▶ **PROBLEM DESCRIPTION**
Check every line of the data below for the string "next", and copy the ones that hold it.

(Data records)
━━━━━━━━━━
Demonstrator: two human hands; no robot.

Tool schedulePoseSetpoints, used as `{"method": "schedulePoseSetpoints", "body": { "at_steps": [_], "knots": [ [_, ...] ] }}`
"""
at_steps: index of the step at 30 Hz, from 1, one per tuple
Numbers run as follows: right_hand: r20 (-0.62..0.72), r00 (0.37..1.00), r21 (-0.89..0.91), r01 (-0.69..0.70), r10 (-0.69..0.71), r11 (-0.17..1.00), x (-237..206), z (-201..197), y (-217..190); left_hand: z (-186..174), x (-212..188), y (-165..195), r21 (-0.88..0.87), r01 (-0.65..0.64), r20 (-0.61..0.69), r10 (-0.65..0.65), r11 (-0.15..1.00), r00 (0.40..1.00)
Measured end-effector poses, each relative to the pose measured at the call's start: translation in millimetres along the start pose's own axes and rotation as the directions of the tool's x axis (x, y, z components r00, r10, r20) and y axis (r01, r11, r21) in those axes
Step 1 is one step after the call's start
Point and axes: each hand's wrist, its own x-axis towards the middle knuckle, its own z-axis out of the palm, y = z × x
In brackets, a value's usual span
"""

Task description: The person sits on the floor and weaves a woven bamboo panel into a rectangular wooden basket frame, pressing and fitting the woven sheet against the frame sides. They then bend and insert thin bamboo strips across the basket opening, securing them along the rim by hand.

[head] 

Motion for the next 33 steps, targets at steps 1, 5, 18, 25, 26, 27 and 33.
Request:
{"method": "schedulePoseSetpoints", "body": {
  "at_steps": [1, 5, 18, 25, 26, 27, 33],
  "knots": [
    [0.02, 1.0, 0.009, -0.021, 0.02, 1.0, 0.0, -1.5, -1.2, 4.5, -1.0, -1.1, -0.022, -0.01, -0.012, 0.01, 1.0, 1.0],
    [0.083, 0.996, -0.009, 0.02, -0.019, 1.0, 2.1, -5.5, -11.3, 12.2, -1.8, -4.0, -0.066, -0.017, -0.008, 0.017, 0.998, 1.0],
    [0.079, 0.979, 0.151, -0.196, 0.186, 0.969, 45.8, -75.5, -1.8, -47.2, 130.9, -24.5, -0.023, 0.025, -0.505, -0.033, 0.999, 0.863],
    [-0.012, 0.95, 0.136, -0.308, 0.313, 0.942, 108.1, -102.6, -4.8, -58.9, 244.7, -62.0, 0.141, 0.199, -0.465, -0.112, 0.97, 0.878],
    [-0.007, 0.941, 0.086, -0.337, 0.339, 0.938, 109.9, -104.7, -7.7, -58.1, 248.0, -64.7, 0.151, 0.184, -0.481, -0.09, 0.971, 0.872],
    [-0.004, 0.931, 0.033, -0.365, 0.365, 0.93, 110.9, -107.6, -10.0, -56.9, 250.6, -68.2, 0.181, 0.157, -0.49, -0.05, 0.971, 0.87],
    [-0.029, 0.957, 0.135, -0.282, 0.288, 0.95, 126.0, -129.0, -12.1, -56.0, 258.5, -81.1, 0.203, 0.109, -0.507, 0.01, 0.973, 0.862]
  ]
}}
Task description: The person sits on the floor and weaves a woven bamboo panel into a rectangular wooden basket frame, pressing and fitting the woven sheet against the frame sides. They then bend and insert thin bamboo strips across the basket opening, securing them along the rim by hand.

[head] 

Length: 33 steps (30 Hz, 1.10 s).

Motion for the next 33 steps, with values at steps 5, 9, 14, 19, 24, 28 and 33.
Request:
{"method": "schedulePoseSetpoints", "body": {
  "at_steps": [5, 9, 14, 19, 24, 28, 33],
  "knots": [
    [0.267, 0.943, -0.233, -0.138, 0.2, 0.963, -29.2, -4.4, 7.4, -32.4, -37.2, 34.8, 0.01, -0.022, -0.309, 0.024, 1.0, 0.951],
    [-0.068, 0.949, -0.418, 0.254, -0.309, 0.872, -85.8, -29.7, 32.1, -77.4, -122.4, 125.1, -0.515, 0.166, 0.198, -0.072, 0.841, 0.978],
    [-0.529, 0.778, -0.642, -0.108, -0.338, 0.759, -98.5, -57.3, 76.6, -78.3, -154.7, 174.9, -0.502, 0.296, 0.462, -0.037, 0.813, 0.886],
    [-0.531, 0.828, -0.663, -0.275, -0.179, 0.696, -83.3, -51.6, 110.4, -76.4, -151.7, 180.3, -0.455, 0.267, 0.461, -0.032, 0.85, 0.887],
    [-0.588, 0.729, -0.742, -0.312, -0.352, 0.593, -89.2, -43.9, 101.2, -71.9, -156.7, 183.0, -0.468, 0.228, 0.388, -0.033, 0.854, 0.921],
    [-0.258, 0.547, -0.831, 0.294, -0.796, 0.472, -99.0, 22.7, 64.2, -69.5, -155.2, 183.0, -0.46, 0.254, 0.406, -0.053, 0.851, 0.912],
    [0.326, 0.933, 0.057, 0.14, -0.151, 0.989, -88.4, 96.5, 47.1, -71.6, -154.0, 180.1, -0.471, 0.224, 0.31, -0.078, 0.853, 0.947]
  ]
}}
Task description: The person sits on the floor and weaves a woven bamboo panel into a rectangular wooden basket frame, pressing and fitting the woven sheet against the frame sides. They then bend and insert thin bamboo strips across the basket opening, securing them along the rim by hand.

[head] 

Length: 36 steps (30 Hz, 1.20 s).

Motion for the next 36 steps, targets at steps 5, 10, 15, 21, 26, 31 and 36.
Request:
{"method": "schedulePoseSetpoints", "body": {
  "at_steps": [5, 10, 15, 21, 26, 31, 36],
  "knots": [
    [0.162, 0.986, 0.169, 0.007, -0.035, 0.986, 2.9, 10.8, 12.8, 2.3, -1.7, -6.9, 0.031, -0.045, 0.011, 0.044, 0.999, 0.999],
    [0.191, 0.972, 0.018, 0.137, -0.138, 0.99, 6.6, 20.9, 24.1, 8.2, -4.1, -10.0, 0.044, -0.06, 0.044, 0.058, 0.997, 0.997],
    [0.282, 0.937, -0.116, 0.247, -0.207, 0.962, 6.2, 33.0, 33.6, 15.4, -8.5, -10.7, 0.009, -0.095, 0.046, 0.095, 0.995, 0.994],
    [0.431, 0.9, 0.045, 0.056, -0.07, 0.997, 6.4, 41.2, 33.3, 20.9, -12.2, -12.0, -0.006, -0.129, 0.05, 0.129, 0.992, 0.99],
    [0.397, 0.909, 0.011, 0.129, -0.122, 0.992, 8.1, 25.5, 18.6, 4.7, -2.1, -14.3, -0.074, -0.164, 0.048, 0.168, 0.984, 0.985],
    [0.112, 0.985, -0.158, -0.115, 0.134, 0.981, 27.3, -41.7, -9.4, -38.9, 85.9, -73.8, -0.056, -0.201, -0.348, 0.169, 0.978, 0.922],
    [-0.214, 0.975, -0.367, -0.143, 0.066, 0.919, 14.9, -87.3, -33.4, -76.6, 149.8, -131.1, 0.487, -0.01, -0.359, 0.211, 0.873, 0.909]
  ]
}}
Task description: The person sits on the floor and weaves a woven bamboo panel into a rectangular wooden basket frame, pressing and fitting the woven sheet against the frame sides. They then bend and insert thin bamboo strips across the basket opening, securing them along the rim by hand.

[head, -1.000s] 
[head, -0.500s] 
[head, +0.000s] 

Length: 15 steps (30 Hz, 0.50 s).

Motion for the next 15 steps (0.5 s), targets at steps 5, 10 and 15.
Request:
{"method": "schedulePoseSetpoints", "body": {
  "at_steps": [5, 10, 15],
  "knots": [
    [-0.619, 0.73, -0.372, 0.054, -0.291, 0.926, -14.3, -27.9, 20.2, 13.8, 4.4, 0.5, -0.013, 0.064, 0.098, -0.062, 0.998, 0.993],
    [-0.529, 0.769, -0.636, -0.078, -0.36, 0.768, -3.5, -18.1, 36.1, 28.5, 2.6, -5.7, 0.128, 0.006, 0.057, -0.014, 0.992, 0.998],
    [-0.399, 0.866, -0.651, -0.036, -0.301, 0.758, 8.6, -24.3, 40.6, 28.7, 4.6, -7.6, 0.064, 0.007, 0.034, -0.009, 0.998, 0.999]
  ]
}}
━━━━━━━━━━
▶ **WRITTEN RESPONSE**
Motion for the next 33 steps, targets at steps 1, 5, 18, 25, 26, 27 and 33.
Motion for the next 33 steps, with values at steps 5, 9, 14, 19, 24, 28 and 33.
Motion for the next 36 steps, targets at steps 5, 10, 15, 21, 26, 31 and 36.
Motion for the next 15 steps (0.5 s), targets at steps 5, 10 and 15.

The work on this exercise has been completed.